= Xiaoming Mao =

Chinese-American physicist

Xiaoming Mao (born 1980) is a Chinese and American physicist whose research concerns soft matter and biological physics, including topological order in the mechanics of metamaterials, self-assembly, jamming and the glass transition, and the fiber network mechanics of polymers and biopolymers. She is a professor of physics at the University of Michigan.

==Education and career==
Mao was born in 1980 in Xi'an, and has a 2002 bachelor's degree in physics from Peking University, with a minor in economics. She went to the University of Illinois Urbana-Champaign for graduate study in physics, receiving a master's degree in 2004 and completing her Ph.D. in 2008. Her dissertation, Statistical Physics of Soft Random Solids: Vulcanization, Heterogeneity, and Elasticity, was supervised by Paul Goldbart.

After postdoctoral study from 2008 to 2012 at the University of Pennsylvania, she joined the University of Michigan in 2012 as an assistant professor.
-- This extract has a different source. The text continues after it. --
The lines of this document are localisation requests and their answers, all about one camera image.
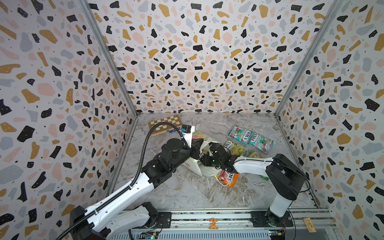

She was promoted to associate professor in 2019 and full professor in 2023.

==Recognition==
Mao was named as a Fellow of the American Physical Society (APS) in 2025, after a nomination from the APS Division of Soft Matter, "for fundamental contributions in understanding marginal stability, disorder, fluctuations, and self-assembly in complex soft matter, as well as fundamental theories and experimental realizations of topological mechanical metamaterials".